R: Talvez o mais notável seja a ressignificação da importância dos transportes e dos espaços públicos. O confinamento e o cancelamento das atividades grupais em espaços fechados têm revalorizado os espaços públicos. Vias de pedestres, estradas, ciclovias, ecossistemas urbanos, parques, praças e outros espaços públicos têm sido fundamentais para o deslocamento de trabalhadores essenciais, o desenvolvimento de atividades sociais ou o fornecimento de alimentos. Mas também ficou claro que os espaços públicos são uma oferta limitada em muitas cidades. Por outro lado, o transporte público tem sido fundamental para a mobilidade de trabalhadores essenciais, demonstrando benefícios para a sociedade, além dos já conhecidos em termos de sustentabilidade ambiental ou maior eficiência no uso do espaço público.
P: Como os países podem promover uma nova agenda urbana?
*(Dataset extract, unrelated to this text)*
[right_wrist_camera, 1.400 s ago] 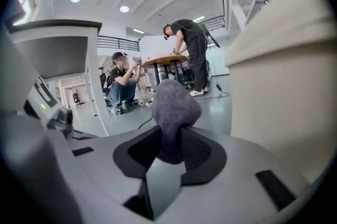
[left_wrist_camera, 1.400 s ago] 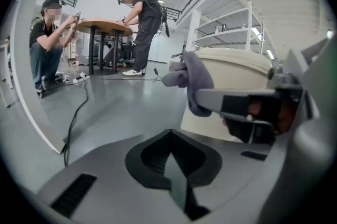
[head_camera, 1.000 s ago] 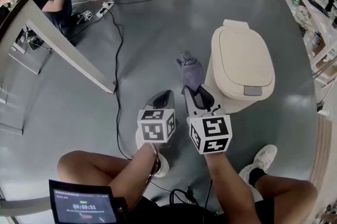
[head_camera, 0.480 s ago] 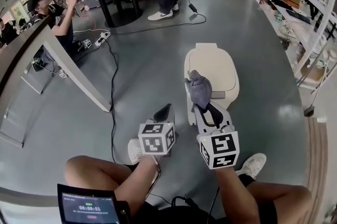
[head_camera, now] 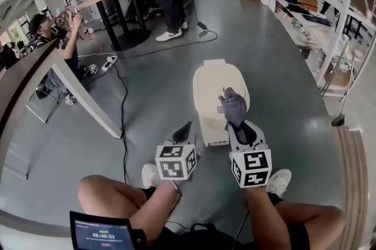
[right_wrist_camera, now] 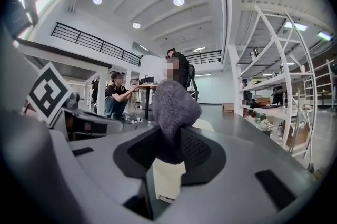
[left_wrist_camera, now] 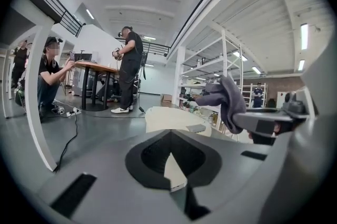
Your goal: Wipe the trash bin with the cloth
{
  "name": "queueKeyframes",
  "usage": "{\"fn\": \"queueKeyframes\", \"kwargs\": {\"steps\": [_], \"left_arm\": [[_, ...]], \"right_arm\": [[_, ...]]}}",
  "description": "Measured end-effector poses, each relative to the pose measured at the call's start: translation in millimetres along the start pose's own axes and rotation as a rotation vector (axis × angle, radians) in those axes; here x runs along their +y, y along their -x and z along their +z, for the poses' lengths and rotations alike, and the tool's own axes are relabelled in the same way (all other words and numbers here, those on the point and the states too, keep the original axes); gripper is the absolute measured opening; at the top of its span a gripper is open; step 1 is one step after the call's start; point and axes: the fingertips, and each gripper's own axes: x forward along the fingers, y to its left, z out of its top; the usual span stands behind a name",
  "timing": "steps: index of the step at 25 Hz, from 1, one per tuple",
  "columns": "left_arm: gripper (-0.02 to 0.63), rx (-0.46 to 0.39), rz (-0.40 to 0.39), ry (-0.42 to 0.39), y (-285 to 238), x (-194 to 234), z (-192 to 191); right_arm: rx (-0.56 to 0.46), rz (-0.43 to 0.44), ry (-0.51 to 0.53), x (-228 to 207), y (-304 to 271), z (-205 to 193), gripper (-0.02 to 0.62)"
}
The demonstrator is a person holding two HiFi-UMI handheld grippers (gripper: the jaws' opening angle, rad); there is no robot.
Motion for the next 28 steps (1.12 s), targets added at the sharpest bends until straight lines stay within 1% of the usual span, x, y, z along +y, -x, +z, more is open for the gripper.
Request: {"fn": "queueKeyframes", "kwargs": {"steps": [3, 6, 14, 19, 28], "left_arm": [[-0.001, -0.012, -0.007, 0.004, 4.8, -7.8, 4.8], [-0.001, -0.013, -0.016, -0.017, 10.6, -15.3, 2.3], [-0.002, -0.008, -0.012, -0.018, 11.3, -8.2, 0.6], [-0.002, -0.001, -0.016, -0.038, 5.0, -8.2, -3.0], [-0.002, 0.007, -0.019, -0.012, 2.5, -3.5, -6.5]], "right_arm": [[0.017, -0.015, 0.016, 3.7, 8.3, -6.9, 0.107], [0.029, -0.014, 0.017, 7.9, 13.8, -14.4, 0.107], [0.035, -0.034, 0.024, 4.7, 13.2, -19.3, 0.107], [0.039, -0.035, 0.044, 5.0, 6.0, -20.9, 0.107], [0.019, -0.051, 0.045, 2.6, 3.6, -15.0, 0.107]]}}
R: Muitos dos problemas tornados visíveis pela pandemia são estruturais, grande parte deles persistirá quando a normalidade retornar. No entanto, a crise destaca uma certa ordem de prioridades na agenda urbana de curto e médio prazo, que se resumiria em seis políticas-chave: garantia de água potável e saneamento para a população mais carente; garantia de moradia acessível para a população residente em favelas; fortalecimento da conectividade digital e as consequentes competências do capital humano; fortalecimento da conectividade física, principalmente por meio do transporte público; desenvolvimento de uma rede interligada de espaços públicos e verdes de qualidade acessíveis a todos; e a modernização da governança local.
P: Um dos principais problemas das cidades da região é a exclusão social. O que os governos locais podem fazer para reduzi-lo?
R: Melhorar a acessibilidade física e virtual às oportunidades de educação, saúde ou emprego é um aspecto fundamental para a inclusão social. Para melhorar os níveis de acessibilidade, é importante ter uma boa distribuição das oportunidades no espaço e garantir as ligações de qualidade e tempo necessárias entre elas e a população residente na cidade. Isso implica ter vias urbanas adequadas, ônibus, ciclovias, bons níveis de serviço de transporte público, tarifas razoáveis, entre outros, e também um bom sistema de conectividade virtual.
P: Quais são os obstáculos para que essa agenda seja implementada de forma eficiente?
R: Obstáculos podem surgir em momentos diferentes e se traduzir em tempo, custo e qualidade. Por exemplo, uma família cujas ruas próximas são inseguras, que não tem um ponto de ônibus próximo, ou acesso à água potável, terá dificuldade de acesso às oportunidades, devido ao tempo que leva para acessar o transporte público ou ao custo dessa viagem com um veículo particular.
P: O que o senhor recomendaria aos prefeitos e governos locais?
R: Que apostem no desenvolvimento de uma agenda urbana pró-inclusão e pró-produtividade, com uma perspectiva transversal da sustentabilidade ambiental, e que simultaneamente trabalhem pela modernização permanente da gestão urbana. Uma prefeitura ágil, com visão de futuro clara, sólida em termos de recursos, é fundamental para trabalhar em um contexto em que é preciso atualizar a forma de planejar as cidades, aumentar as receitas e ser mais eficiente nos gastos dos recursos públicos e facilitar um ambiente de negócios adequado para o desenvolvimento econômico da cidade.